At our startup we are creating our own many core processor SiliconSqueak and VM along the lines of David Ungars work. Writing non-deterministic software is fun, you just need to radically change your perspective on how to program. For Lisp and Smalltalk programmers this outlook change is easy to do. We welcome coders who want to learn about it.
I find it curious - and slightly scary - that as the world is stampeding towards increasingly-parallelized computing models, most of us in ASIC design are becoming increasingly thwarted by the limitations of functional simulation - which, by and large - is pretty much single-threaded. I mean, we're supposed to be designing to keep up with Moore, and our simulator performance has pretty much flat-lined. And even more alarming, I've heard very few ASIC people even talk about it.
First of all, we try to circumvent simulating the ASIC design by debugging the design in FPGAs. We then simulate the working design in software on our own small supercomputer built with these FPGAs. Simulating on many cores and running the design in FPGAs should bring us to the point where we can make a wafer scale integration at 180nm. Imagine 10000 cores on an 8 inch wafer.

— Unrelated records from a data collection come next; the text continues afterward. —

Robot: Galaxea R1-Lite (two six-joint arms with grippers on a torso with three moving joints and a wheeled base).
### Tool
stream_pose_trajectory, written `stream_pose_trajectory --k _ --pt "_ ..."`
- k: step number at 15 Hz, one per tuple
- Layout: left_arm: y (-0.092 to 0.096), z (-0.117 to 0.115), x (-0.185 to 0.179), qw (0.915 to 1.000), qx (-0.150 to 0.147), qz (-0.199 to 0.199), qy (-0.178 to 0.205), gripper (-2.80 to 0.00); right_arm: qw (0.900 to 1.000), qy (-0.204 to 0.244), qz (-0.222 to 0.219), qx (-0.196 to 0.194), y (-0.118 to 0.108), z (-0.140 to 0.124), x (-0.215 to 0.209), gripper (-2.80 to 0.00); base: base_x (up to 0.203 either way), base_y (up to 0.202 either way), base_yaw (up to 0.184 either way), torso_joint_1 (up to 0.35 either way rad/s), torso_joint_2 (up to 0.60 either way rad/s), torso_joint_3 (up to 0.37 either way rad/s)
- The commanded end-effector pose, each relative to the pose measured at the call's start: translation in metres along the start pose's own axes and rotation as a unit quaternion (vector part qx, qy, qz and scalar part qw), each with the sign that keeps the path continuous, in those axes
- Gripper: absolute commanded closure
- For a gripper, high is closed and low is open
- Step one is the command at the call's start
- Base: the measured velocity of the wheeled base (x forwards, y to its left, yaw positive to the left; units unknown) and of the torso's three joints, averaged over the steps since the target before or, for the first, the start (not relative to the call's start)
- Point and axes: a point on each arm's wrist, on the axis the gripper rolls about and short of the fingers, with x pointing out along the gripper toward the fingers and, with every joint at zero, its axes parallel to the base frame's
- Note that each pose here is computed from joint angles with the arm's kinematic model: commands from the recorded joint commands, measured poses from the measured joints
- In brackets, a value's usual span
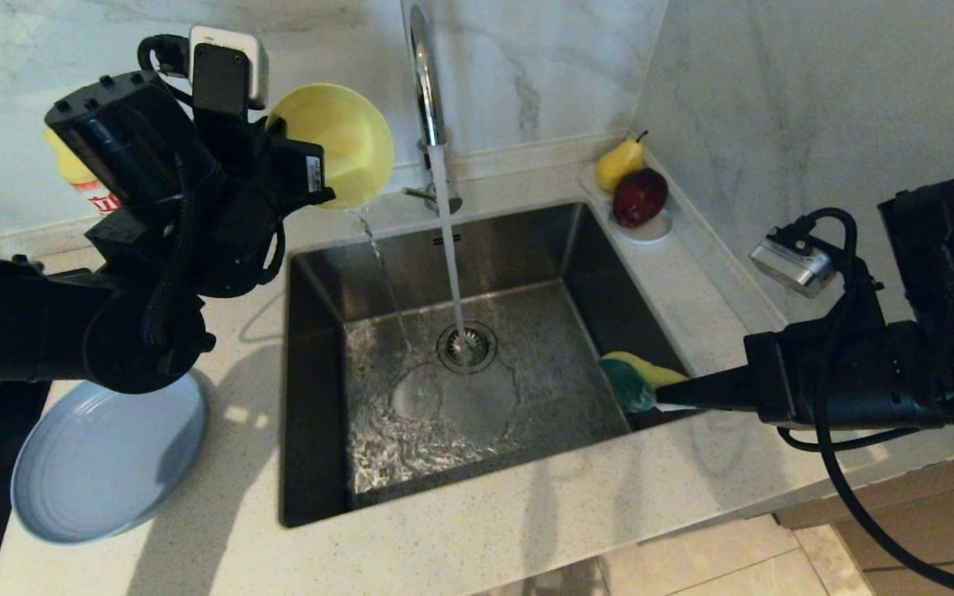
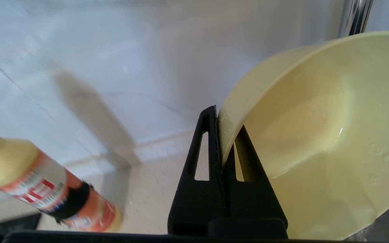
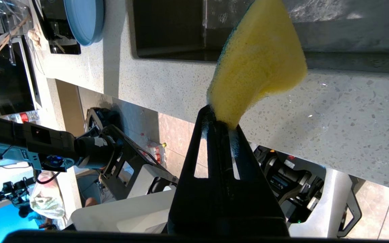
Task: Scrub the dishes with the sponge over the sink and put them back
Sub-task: Wash the bowl, then wipe the bowl
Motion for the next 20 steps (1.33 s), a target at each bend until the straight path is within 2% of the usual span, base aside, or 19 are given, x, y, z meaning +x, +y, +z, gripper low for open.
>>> stream_pose_trajectory --k 1,5,8,11,12,13,14,15,16,19,20 --pt "-0.005 -0.019 -0.001 0.9998 0.015 0.01 -0.011 0.0 1.0 0.004 0.0 0.003 -0.001 0.0 0.002 0.0 0.0 0.0 0.0 0.0 0.0 0.0" --pt "0.002 -0.023 0.005 0.999 0.008 0.033 -0.03 0.0 1.0 0.004 0.0 0.004 -0.001 0.0 0.001 0.0 0.0 0.0 0.0 0.0 0.0 0.0" --pt "0.005 -0.025 0.006 0.999 0.015 0.036 -0.021 0.0 1.0 0.003 0.001 0.003 0.0 -0.002 -0.001 0.0 0.0 0.0 0.0 0.0 0.0 0.0" --pt "0.012 -0.02 -0.001 0.9975 0.048 0.0 0.052 0.0 1.0 -0.003 0.007 -0.001 0.003 -0.003 -0.007 0.0 0.0 0.0 0.0 0.0 0.0 0.0" --pt "0.012 -0.023 -0.005 0.9932 0.059 -0.023 0.098 0.0 1.0 -0.008 0.014 -0.006 0.007 -0.003 -0.011 0.0 0.0 0.0 0.0 0.0 0.0 0.0" --pt "0.015 -0.022 -0.009 0.9907 0.054 -0.035 0.12 0.0 1.0 -0.008 0.017 -0.007 0.008 -0.003 -0.012 0.0 0.0 0.0 0.0 0.0 0.0 0.0" --pt "0.015 -0.024 -0.014 0.9849 0.054 -0.058 0.154 0.0 0.999 -0.006 0.046 -0.013 0.013 -0.002 -0.019 0.0 0.0 0.0 0.0 0.0 0.0 0.0" --pt "0.016 -0.028 -0.021 0.9751 0.053 -0.093 0.194 0.0 0.997 -0.004 0.077 -0.02 0.018 -0.002 -0.026 0.0 0.0 0.0 0.0 0.0 0.0 0.0" --pt "0.018 -0.029 -0.028 0.9665 0.034 -0.119 0.225 0.0 0.995 -0.001 0.098 -0.024 0.022 -0.002 -0.031 0.0 0.0 0.0 0.0 0.0 0.0 0.0" --pt "0.023 -0.032 -0.053 0.9411 -0.007 -0.193 0.278 0.0 0.991 0.011 0.131 -0.028 0.026 -0.003 -0.036 0.0 0.0 0.0 0.0 0.0 0.0 0.0" --pt "0.023 -0.033 -0.055 0.9383 -0.012 -0.199 0.282 0.0 0.991 0.011 0.132 -0.028 0.026 -0.003 -0.036 0.0 0.0 0.0 0.0 0.0 0.0 0.0"
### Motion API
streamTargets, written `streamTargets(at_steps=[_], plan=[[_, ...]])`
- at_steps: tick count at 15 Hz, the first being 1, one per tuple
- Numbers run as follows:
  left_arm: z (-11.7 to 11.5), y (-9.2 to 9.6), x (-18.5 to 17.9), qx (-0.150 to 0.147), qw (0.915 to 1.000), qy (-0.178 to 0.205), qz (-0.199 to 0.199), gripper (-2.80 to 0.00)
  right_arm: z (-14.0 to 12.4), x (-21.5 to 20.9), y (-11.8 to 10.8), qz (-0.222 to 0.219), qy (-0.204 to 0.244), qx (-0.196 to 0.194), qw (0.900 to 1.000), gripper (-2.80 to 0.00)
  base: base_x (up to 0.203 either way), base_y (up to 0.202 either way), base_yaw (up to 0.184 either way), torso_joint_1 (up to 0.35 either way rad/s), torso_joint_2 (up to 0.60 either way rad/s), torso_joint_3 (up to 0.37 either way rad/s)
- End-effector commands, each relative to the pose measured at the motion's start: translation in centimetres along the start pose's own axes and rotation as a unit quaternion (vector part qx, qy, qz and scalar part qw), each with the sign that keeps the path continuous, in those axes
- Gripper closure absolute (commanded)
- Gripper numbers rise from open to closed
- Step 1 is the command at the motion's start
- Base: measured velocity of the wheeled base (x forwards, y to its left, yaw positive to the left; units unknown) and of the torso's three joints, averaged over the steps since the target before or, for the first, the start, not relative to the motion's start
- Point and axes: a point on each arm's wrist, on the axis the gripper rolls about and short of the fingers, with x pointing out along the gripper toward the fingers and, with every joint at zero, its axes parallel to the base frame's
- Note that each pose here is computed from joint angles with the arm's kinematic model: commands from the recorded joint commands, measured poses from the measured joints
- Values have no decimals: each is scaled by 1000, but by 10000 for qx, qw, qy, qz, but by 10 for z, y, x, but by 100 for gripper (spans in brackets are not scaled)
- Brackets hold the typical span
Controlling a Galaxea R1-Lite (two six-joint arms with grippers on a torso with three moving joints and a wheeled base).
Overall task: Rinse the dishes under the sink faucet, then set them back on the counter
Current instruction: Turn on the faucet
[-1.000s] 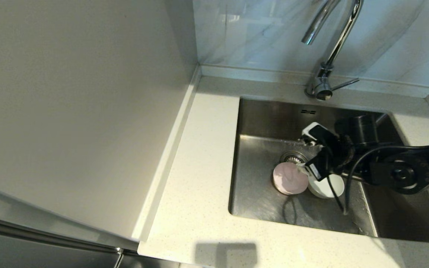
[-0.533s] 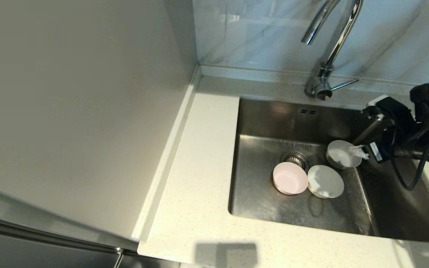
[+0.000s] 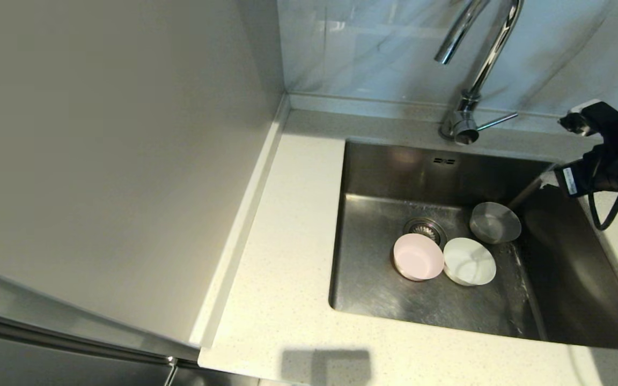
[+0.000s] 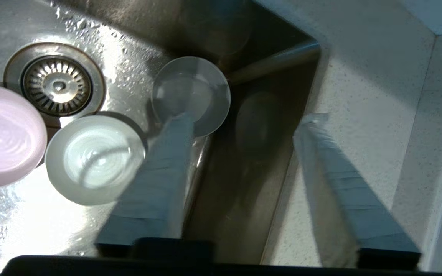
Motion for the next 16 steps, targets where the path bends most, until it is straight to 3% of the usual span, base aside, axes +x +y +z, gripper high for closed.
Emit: streamTargets(at_steps=[1, 5, 9, 13, 16], plan=[[0, 0, 0, -4, 10000, -17, 5, 0, 8, -1, -11, -94, -62, 96, 9999, 0, 0, 0, 0, 0, 0, 0], [0, 0, 0, -4, 10000, -17, 5, 0, 35, -16, -24, 149, -184, 776, 9967, 0, 0, 0, 0, 0, 0, 0], [0, 0, 0, -4, 10000, -17, 5, 0, 69, -34, -30, 163, -883, 1098, 9899, 0, 0, 0, 0, 0, 0, 0], [0, 0, 0, -4, 10000, -17, 5, 0, 99, -38, -22, 349, -1462, 1370, 9791, 0, 0, 0, 0, 0, 0, 0], [0, 0, 0, -4, 10000, -17, 5, 0, 105, -27, -5, 764, -1653, 1603, 9701, 0, 0, 0, 0, 0, 0, 0]])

Our software stack uses adaptive compilation to reconfigurable hardware, so we can identify hotspots in the code that can be compiled to the FPGA at runtime. Eventually we will be able to write and debug the whole ASIC in our software at runtime on the FPGA.
Simulating a single core is not to hard because our microcode processors is small. The ring network connecting cores, caches, memory and four 10 Gbps off-chip communication channels are harder to simulate tough.
the way i imagine this working (please correct me if wrong) is that there is quite a bit of speculative computation, and that various things get thrown away. given that, what happens if you measure speed in terms of results per watt, rather than per second? does the per-watt value tend towards a limit, even as the per-second value increases? if so, will the re-introduction of determinism (via some new mechanism) be necessary to improve efficiency, down the line?
I have not encountered any need for throwing away results, speculative computation as you describe it. An example of programming non-deterministically is the swarm model (ants). You can for example write the text editor of a word processor this way, as described in http://www.vpri.org/pdf/tr2011004_steps11.pdf
Our SiliconSqueak processor is in an FPGA stage right now, we will make the first ASIC version this year. At this time I have no hard numbers on the watt/performance and price/performance of the ASIC. The energy use of the FPGA per result is an order of magnitude below that of an Intel x86 core and we expect the ASIC to be much better.
Regardless of the efficiency of the code, I see no need to re-introduce determinism down the line.